Does Virtual Trading by Financial Traders Benefit or Harm Electricity Markets?

Financial traders that do not own generation or serve load can buy or sell energy in most RTOs’ day-ahead markets.  Concerns have been raised about financial traders because some believe that much of their activity can be characterized as market manipulation.  Indeed, many of the sanctions imposed by FERC enforcement have been against financial traders.  Others argue that virtual trading by financial traders plays a key role in providing liquidity in the day-ahead market and causes it to converge with expected outcomes in the real-time market.  We seek to answer this question below.

Virtual transactions are non-physical sales or purchases of energy in the day-ahead market that must be sold or purchased back in the real-time market.  Hence, they are simply financial contracts and not “real” electricity, which may explain some of the mistrust of virtual trading in the industry.  However, virtual trading benefits electricity markets in theory by:

  • Providing necessary day-ahead liquidity at otherwise illiquid locations within RTOs’ footprints, which allows the day-ahead market prices to converge with the real-time prices;
  • Preventing generators and load-serving entities from exercising local market power at their locations by allowing virtual traders to compete with them (e.g., virtual suppliers can sell in response to a generator withholding in the day-ahead market to increase prices); and
  • Allowing the market to reflect the expected value of real-time uncertainties, including forced outages, weather conditions, and load uncertainty.

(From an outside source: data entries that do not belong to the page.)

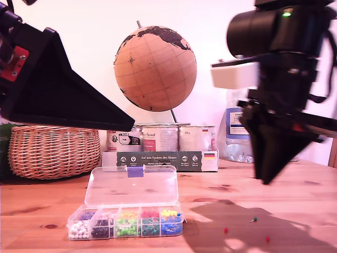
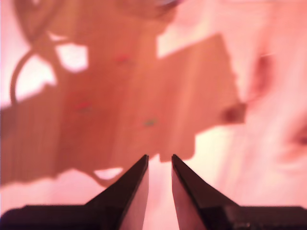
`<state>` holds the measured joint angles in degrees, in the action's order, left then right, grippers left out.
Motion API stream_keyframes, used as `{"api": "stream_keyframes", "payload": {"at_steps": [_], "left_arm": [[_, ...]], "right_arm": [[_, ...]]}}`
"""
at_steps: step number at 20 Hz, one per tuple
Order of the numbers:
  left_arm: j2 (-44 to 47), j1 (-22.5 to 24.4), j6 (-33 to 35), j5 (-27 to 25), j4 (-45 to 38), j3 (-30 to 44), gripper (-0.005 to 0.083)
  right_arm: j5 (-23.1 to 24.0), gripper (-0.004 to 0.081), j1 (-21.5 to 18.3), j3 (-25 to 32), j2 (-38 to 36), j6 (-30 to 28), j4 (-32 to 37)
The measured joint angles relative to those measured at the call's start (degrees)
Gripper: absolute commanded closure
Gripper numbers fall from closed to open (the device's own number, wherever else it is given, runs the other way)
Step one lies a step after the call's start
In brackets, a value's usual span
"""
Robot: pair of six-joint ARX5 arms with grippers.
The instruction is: Sort the loose pins on the table into their correct compartments
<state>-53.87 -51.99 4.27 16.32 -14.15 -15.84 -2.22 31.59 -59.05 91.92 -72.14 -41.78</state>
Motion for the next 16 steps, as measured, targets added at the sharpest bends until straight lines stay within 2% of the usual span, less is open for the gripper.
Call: {"api": "stream_keyframes", "payload": {"at_steps": [6,16], "left_arm": [[0.0,0.0,0.0,0.0,0.0,0.0,0.0797],[0.0,0.0,0.0,0.0,0.0,0.0,0.0797]], "right_arm": [[0.0,0.0641,0.0,-0.5,4.9,-1.5,-0.1],[-0.4,0.0641,0.5,-0.5,5.2,-2.8,-0.1]]}}
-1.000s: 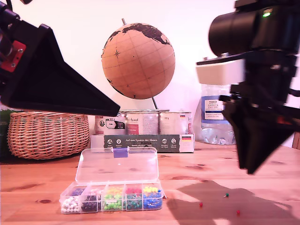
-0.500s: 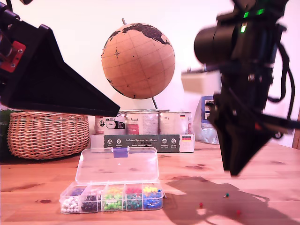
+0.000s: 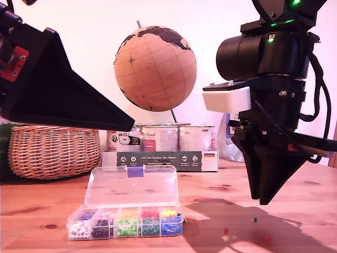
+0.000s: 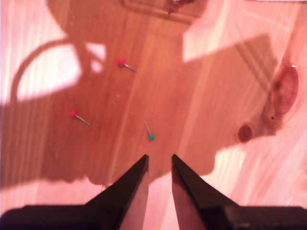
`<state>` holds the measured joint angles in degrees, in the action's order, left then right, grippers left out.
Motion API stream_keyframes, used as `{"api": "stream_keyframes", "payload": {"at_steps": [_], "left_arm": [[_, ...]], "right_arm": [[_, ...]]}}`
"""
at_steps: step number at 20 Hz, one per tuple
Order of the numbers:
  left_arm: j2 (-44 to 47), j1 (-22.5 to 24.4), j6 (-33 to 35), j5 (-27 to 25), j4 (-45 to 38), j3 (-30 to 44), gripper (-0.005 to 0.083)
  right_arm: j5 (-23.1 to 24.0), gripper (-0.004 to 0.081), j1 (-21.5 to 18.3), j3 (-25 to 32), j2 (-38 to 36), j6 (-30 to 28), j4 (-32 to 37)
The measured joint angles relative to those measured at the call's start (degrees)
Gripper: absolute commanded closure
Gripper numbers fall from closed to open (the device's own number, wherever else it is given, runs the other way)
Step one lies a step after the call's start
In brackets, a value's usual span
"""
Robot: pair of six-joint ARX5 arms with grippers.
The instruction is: Sort the loose pins on the table into their correct compartments
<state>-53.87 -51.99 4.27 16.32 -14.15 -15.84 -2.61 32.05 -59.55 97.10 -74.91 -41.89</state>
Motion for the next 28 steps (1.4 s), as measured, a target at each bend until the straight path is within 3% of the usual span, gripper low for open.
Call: {"api": "stream_keyframes", "payload": {"at_steps": [6,19,23,28], "left_arm": [[0.0,0.0,0.0,0.0,0.0,0.0,0.0797],[0.0,0.0,0.0,0.0,1.4,0.0,0.0797],[0.0,0.0,0.0,0.0,1.4,0.0,0.0797],[0.0,0.0,0.0,0.0,1.7,0.0,0.0797]], "right_arm": [[0.0,0.0641,1.5,0.0,3.8,0.0,0.7],[0.3,0.0648,1.5,0.0,3.8,0.0,1.8],[0.3,0.0699,1.5,0.0,3.8,0.0,1.8],[0.3,0.0702,1.5,0.0,3.8,0.0,1.8]]}}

Ultimately, these benefits all contribute to improved price convergence and, therefore, lead to a more efficient commitment of resources through the day-ahead market and lower costs for all participants.  Because most generators require many hours to start and ramp up, the day-ahead market is the primary means to coordinate the commitment of resources.

Although these benefits are compelling, inefficient virtual trading is also possible.  We conducted an empirical analysis of virtual trading in MISO in 2016 in order to evaluate the contribution of virtual trading activity to the efficiency of market outcomes.  In this analysis, we categorized virtual transactions into those that:

  • Led to greater market efficiency by improving the convergence between the day-ahead and real-time markets; and
  • Degraded efficiency, either because they led to divergence between the markets or because they profited simply due to modeling inconsistencies between the markets (we refer to these as “rent-seeking” transactions).  RTOs must maximize the consistency of its modeling between the day-ahead and real-time market to avoid rent-seeking transactions and associated costs.

The following table shows the transactions that fall into each of these categories, separately indicating the results for financial participants and physical participants (generators and load-serving entities).

This table shows that 57 percent of all virtual trading volume was efficiency-enhancing and that financial participants accounted for the vast majority of the trading activity.  This result is consistent with the conclusion that virtual trading activity overall improves day-ahead market outcomes and lowers costs for all participants.  A large share of the virtual transactions do not improve efficiency, but this is expected because the real-time market outcomes are volatile and difficult to predict.  Hence, the most beneficial and efficient virtual trading strategy is likely to only be profitable and efficiency-enhancing less than two-thirds of the time.

Furthermore, the table shows that transactions of financial participants are more efficient than physical participants.  This may be attributable to physical participants using virtual schedules to hedge risks.  This does not raise concerns because trading by physical participants constitute less than 10 percent of the trading volume.

We also quantified marginal benefits and costs of the virtual trading and found that the marginal benefits of the efficiency enhancing transactions of almost half a billion dollars in MISO in 2016.  The total benefits would be even larger since profits of efficient virtual transactions shrink and prices convergence improves as virtual transaction volumes increase.  In contrast, the rent-seeking profits totaled roughly 30 million dollars in 2016.  Again, it is a positive result that these costs are small in comparison to the marginal benefits of the efficient virtual trading.

Importantly, the total benefits are much larger than the marginal benefits and costs we are able to calculate.  To accurately calculate this total benefit would require one to re-run all of the day-ahead and real-time market cases for the entire year.  Nonetheless, our analysis allows us to establish with a high degree of confidence that virtual trading in MISO is highly beneficial and that financial traders were largely responsible for these benefits.